The Government is to end the truce in the "war on the motorist", as Justine Greening, the Secretary of State for Transport, prepares to clear the way for Britain's first new mainline railway for more than a century.
Ms Greening will this week let the super-fast train take the strain, backing a 109-mile line between London and Birmingham, and future extensions to Leeds and Manchester. In three decades, the high-speed line is expected to replace 6 million flights and 9 million road trips as travellers switch to rail.
And in a move likely to delight environmentalists and safety campaigners, populist policies to raise the national road speed limit to 80mph and axe annual MOTs are to be watered down, The Independent on Sunday understands, risking the wrath of the motoring lobby.
It marks a bold pro-rail, anti-car stance from the newest Cabinet minister which could define the coalition's transport policy until the general election. On Tuesday, Ms Greening will make her first major announcement since her promotion to the Cabinet last October, when she will back the High Speed Rail (HS2) route.
From 2026, trains carrying 1,000 passengers will hurtle through the countryside at up to 250mph, shaving half an hour off journey times and easing pressure on overcrowded routes. It will be the first major new railway line in Britain since the Great Central Main Line opened in 1899. Supporters say it will add 290,000 extra seats to and from the North each weekday, create a million jobs outside London and erode the North-South divide. Opponents dismiss HS2 as a £32bn white elephant that will not bring major environmental benefits, threatens stately homes and cherished tranquillity, and carving up farmland. This would be to tackle a capacity problem which, they say, doesn't exist or could be solved by modernising the existing network.
David Cameron has said privately "we have to build it", and sees it as key to hopes of a Tory revival in the Midlands and beyond. But the business case, time savings, benefits for the North and environmental mitigation have all been contested. The project has divided environmentalists, business groups and transport experts and pitted the PM against several Tory MPs who fear the impact on their constituencies. Even the Queen is said to have raised doubts, fearing the super-fast trains will startle her horses at Stoneleigh Park in Warwickshire.

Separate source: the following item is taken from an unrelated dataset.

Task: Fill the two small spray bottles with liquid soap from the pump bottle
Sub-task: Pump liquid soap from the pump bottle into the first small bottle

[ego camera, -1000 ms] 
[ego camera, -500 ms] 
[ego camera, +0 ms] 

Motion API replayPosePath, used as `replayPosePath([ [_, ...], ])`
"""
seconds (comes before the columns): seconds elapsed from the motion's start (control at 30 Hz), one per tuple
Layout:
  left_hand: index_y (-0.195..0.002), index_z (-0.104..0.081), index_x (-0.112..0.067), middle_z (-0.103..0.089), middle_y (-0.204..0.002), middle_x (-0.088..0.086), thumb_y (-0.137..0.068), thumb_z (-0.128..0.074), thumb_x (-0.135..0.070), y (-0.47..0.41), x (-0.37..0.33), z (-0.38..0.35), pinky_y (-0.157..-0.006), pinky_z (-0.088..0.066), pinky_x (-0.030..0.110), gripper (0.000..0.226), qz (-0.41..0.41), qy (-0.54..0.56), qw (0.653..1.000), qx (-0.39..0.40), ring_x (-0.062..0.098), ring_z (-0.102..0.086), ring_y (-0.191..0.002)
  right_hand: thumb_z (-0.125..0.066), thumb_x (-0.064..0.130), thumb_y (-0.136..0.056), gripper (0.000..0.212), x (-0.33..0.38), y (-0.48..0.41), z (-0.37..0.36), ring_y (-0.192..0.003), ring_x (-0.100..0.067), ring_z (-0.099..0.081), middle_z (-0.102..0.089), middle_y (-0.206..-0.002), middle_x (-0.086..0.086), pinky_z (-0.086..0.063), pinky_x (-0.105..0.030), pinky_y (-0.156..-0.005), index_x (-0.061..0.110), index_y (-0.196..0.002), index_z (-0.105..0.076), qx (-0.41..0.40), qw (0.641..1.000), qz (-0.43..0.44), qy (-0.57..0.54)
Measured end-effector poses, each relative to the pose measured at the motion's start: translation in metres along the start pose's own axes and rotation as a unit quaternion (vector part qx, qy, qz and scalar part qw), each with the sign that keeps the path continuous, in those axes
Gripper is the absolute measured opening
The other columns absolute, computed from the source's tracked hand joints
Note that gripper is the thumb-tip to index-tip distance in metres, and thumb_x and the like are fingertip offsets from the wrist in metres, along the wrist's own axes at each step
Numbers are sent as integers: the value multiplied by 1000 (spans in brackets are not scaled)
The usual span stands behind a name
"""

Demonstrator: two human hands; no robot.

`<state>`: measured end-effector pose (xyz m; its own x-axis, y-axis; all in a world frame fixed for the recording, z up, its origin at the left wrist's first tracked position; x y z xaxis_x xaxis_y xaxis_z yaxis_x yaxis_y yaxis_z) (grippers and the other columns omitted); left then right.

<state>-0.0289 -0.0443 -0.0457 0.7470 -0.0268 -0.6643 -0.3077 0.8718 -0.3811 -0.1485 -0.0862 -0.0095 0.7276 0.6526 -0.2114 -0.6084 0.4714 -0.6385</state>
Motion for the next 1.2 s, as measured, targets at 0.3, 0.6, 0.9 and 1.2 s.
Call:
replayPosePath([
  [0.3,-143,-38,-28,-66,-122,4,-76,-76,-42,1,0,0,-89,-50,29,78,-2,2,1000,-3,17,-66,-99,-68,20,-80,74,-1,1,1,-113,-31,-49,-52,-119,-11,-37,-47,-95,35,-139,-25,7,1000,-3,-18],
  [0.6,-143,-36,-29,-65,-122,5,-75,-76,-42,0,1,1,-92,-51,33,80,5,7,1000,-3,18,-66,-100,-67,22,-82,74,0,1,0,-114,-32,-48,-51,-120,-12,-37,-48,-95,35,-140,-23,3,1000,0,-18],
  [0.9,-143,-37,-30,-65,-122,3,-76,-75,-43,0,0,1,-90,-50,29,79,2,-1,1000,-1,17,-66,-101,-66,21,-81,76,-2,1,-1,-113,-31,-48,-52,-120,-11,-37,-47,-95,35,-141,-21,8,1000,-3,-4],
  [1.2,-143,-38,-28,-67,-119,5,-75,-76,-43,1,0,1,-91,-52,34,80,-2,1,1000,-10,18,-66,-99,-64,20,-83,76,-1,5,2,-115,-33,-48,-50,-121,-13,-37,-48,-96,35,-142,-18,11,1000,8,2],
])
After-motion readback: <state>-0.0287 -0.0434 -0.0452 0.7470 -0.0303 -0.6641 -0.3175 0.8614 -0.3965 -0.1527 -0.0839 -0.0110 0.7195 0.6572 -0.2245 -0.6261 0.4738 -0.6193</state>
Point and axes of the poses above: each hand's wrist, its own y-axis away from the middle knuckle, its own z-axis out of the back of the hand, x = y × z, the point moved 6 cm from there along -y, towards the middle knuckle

"The status quo is not an option," said a government source. "You could build a motorway or a classic rail line, but that would go through people's gardens as well, so you get all the opposition and none of the benefits of high-speed rail. Sometimes you just have to do things."
Labour, which first proposed HS2 when in power, will drop its opposition to the Government's route. Maria Eagle, the shadow Transport secretary, had backed an alternative route, but said the project would "now be taken forward on a cross-party basis to give it the certainty a major project of this kind needs".
Ms Greening will pledge to carry out an environmental impact assessment which will be subject to consultation later. Joe Rukin, campaign co-ordinator for No to HS2 said: "If she was going to assess this on environmental grounds, she wouldn't proceed. The country cannot afford this. You can deliver more benefits to more people more quickly and for less by investing in the current rail infrastructure, and that's what the Government should do."
Fiona Howie of the Campaign to Protect Rural England, said her organisation supported the principle of investing in rail rather than new roads or promoting air travel but she is "concerned".
"If HS2 is taken forward it must be designed and routed carefully to minimise its impact on our countryside," she said.
Ms Greening's pro-train, anti-car stand will delight many environmentalists and her Liberal Democrat coalition colleagues, but risks angering Tory traditionalists who backed her predecessor, Philip Hammond, who said in May 2010: "We will end the war on motorists."
In October, Mr Hammond announced plans to increase the speed limit for motorways in England and Wales from 70mph to 80mph, boasting it would "generate economic benefits of hundreds of millions of pounds through shorter journey times". A consultation was due late last year, but The Independent on Sunday understands Ms Greening will be "more nuanced". "You won't hear her using that language," said a Department for Transport source.
The DfT suggests half of today's drivers flout the 70mph limit, but there is concern that increasing it to 80mph could see more motorists driving at 85-90mph. Safety campaigners oppose the change. Green groups say driving 10mph faster uses 20 per cent more fuel and produces 20 per cent more CO2. Chris Huhne, the Secretary of State for Energy and Climate Change, raised concerns about the environmental impact.
A separate Hammond plan to reduce the frequency of MoT tests will also be diluted after outspoken opposition from the RAC, the AA and safety groups. Cars which are more than three years old need an annual MoT, but a consultation is looking at carrying out the test only every other year.